O monte do talvez, com data
Vai sobrar um grupo de indecisos, e forçar decisão neles trava o processo inteiro. Coloque numa caixa, feche, escreva a data em cima com caneta grossa e guarde num lugar que não atrapalhe.
Se depois de alguns meses você não abriu aquela caixa procurando nada, a resposta veio da sua vida em vez de vir de um palpite. A única regra é que a caixa precisa ter uma saída marcada — sem isso ela vira mais um depósito, e aí você só mudou a bagunça de formato.
As categorias que ficam de fora dessa lógica
Nem tudo cabe nesse fluxo, e tentar encaixar à força só machuca. Objeto afetivo — carta, foto, coisa de quem já morreu, primeira roupinha do seu filho — segue outro ritmo e não tem prazo. Documento e papelada seguem regra própria; o que envolve imposto, seguro, garantia ou órgão público você confirma na Receita, na prefeitura ou com a seguradora, e guarda separado do resto.
Remédio nunca entra em doação nem vai pro lixo comum: leve a uma farmácia com ponto de coleta ou pergunte na UBS do bairro qual é o procedimento na sua cidade, e sobre conservação siga o que diz a embalagem e a orientação do farmacêutico. Tinta, óleo, pilha, lâmpada e eletrônico vão pro ecoponto ou pra um PEV que receba esse tipo de material.
O gargalo não é decidir — é fazer sair
A maior parte das arrumações que fracassam não fracassa na decisão. Fracassa depois: as sacolas ficam no canto do quarto, alguém precisa de uma coisa que está dentro delas, a sacola é aberta, e em três semanas tudo voltou pro armário.

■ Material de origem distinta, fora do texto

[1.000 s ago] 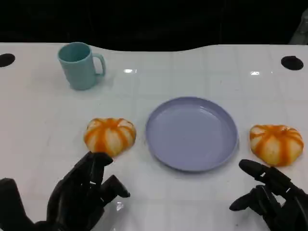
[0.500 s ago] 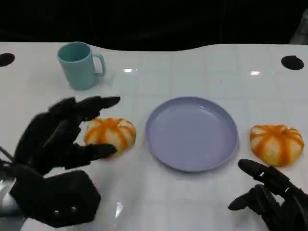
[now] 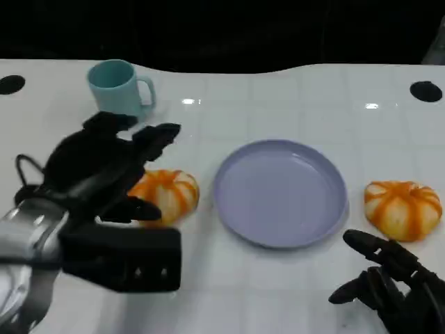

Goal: Grasp the bread from the table and place it into the plate.

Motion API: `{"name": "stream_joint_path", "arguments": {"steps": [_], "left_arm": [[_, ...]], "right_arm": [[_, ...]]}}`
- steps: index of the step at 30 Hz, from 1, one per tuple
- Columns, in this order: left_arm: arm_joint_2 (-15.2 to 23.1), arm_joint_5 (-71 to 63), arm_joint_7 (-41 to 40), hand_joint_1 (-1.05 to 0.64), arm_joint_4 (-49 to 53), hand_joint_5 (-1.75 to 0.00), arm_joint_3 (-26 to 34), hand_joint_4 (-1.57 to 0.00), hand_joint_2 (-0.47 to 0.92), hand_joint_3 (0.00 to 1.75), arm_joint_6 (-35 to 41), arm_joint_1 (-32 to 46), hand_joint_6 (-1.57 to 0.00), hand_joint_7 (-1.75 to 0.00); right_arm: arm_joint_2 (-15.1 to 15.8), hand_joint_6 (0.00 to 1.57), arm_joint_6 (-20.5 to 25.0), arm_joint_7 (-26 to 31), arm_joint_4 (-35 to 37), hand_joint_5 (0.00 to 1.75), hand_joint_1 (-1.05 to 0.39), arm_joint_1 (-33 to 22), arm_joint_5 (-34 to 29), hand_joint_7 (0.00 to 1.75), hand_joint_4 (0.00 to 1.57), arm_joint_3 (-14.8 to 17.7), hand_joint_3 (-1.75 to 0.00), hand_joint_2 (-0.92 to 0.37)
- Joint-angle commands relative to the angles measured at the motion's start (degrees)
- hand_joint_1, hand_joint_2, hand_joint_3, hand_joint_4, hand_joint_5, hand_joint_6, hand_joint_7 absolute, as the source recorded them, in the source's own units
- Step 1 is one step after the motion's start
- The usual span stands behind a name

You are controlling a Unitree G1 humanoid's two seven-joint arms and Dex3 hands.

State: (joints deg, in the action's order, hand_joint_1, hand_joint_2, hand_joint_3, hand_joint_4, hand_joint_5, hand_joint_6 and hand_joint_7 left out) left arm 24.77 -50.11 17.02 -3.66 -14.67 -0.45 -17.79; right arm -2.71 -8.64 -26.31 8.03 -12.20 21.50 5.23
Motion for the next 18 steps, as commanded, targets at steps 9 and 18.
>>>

Por isso vale definir a saída antes de começar. Sacola de doação pendurada atrás da porta, caixa no porta-malas, dia combinado pra passar no ecoponto, anúncio publicado no mesmo dia em que o item foi separado. Para móvel e coisa grande, o descarte de volumosos do município resolve, mas as regras mudam de cidade pra cidade — confira no site da prefeitura antes de deixar qualquer coisa na calçada.
Uma anotação curta no fim
Depois que a poeira baixa, gaste alguns minutos anotando onde ficou o que ficou. Não precisa ser detalhado: “caixa 2 — ferramenta e fita isolante”, “gaveta de baixo — carregadores”, “caixa em cima do armário — enfeite de Natal”.
É a diferença entre ter resolvido e ter só reorganizado. Sem esse registro, daqui a oito meses você vai comprar de novo alguma coisa que está guardada dentro de uma caixa muito bem etiquetada com a palavra “diversos”.
Uma categoria por vez é suficiente
Nada disso precisa ser feito num fim de semana. Uma categoria resolvida fica resolvida — a gaveta dos cabos organizada em abril continua organizada em setembro, mesmo que você não tenha tocado no resto da casa nesse meio-tempo.
Comece pela categoria mais fria que você tiver, aquela onde nenhuma peça tem história. Não é atalho: é a evidência de que a casa continua inteira depois que algumas coisas saem — e é isso que solta o resto.